* **Your instructions**
Would you return the lines between the one holding "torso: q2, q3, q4" and the one holding "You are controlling", inclusive, and only those, exactly as they stand in the listing below?

=======

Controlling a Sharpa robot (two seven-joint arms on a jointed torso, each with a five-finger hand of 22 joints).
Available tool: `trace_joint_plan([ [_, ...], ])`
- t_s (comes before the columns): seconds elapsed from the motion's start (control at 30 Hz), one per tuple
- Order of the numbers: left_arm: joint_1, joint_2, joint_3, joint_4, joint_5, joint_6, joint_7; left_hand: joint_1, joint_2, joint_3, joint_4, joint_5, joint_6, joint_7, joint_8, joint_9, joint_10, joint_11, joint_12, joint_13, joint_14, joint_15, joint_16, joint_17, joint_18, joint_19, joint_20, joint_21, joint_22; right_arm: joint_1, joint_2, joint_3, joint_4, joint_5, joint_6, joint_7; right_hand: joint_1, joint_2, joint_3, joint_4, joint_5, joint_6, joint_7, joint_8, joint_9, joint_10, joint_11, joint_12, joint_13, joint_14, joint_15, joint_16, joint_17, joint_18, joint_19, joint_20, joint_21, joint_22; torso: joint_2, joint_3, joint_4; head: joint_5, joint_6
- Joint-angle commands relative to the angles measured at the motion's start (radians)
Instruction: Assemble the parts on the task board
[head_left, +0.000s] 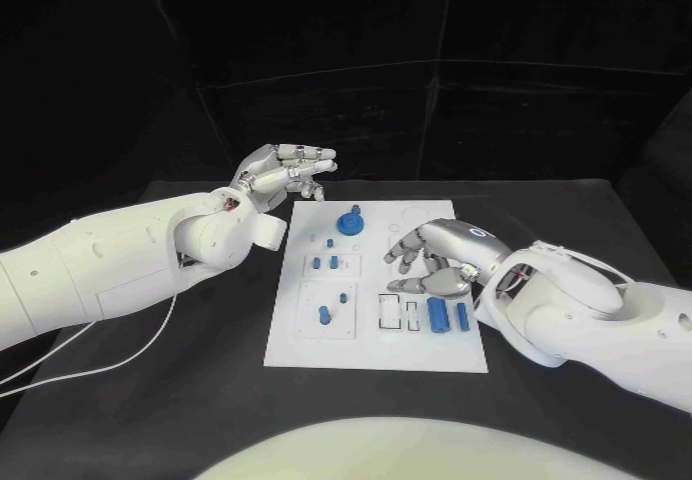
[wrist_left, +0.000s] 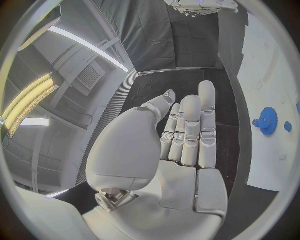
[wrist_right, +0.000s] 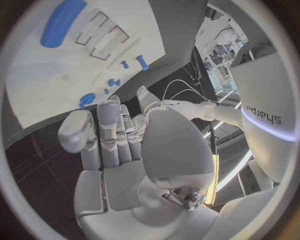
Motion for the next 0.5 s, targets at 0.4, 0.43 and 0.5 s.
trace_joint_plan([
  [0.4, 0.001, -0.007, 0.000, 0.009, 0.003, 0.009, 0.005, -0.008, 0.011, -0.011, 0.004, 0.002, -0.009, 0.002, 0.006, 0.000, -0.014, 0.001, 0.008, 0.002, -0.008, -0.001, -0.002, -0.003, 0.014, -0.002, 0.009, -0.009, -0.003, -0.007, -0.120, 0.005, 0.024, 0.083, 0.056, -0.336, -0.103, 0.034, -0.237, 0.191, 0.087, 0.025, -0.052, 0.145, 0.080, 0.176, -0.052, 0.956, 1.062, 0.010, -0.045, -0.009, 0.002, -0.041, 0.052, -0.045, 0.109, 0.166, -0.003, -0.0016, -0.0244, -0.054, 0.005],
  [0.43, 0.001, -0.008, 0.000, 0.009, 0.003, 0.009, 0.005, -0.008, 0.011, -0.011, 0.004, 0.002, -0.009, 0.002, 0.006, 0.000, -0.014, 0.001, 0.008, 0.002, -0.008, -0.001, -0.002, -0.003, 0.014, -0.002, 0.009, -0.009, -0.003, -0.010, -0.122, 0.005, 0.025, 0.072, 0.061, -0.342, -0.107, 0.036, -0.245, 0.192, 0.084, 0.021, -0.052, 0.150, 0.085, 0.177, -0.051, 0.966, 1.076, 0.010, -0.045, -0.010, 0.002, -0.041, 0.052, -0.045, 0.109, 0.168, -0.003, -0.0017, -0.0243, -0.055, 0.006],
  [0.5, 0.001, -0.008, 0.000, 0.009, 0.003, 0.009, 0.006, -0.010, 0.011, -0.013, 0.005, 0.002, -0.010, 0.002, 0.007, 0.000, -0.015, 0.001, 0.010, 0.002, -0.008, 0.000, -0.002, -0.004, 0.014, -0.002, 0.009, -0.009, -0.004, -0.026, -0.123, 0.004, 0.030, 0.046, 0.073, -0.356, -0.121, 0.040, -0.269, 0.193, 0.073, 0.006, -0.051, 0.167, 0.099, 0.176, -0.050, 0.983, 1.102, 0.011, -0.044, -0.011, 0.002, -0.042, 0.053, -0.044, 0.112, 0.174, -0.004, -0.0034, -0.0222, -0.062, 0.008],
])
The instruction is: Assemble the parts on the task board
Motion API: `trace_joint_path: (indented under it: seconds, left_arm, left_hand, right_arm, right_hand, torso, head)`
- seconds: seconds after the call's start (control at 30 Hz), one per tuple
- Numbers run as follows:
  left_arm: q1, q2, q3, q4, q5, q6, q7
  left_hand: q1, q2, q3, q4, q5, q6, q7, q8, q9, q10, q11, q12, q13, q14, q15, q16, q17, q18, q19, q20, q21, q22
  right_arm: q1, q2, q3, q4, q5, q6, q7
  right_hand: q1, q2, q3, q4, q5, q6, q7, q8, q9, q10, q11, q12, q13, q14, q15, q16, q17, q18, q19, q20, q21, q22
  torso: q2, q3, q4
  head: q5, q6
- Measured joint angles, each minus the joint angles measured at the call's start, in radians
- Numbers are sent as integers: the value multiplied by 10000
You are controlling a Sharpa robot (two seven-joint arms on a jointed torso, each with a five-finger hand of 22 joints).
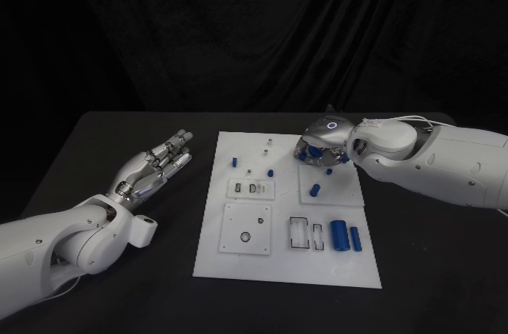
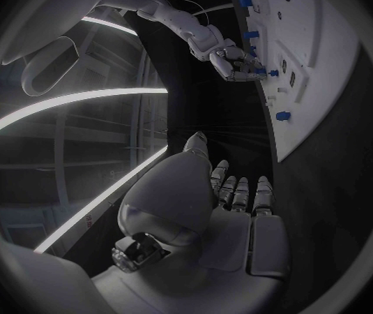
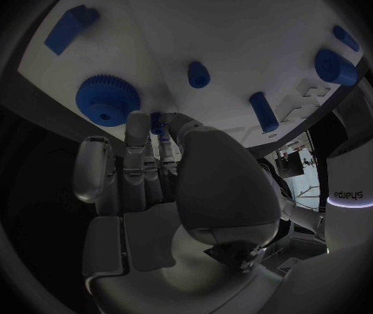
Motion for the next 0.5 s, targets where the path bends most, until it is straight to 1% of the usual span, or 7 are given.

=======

* **Answer space**
  torso: q2, q3, q4
  head: q5, q6
- Measured joint angles, each minus the joint angles measured at the call's start, in radians
- Numbers are sent as integers: the value multiplied by 10000
You are controlling a Sharpa robot (two seven-joint arms on a jointed torso, each with a five-finger hand of 22 joints).

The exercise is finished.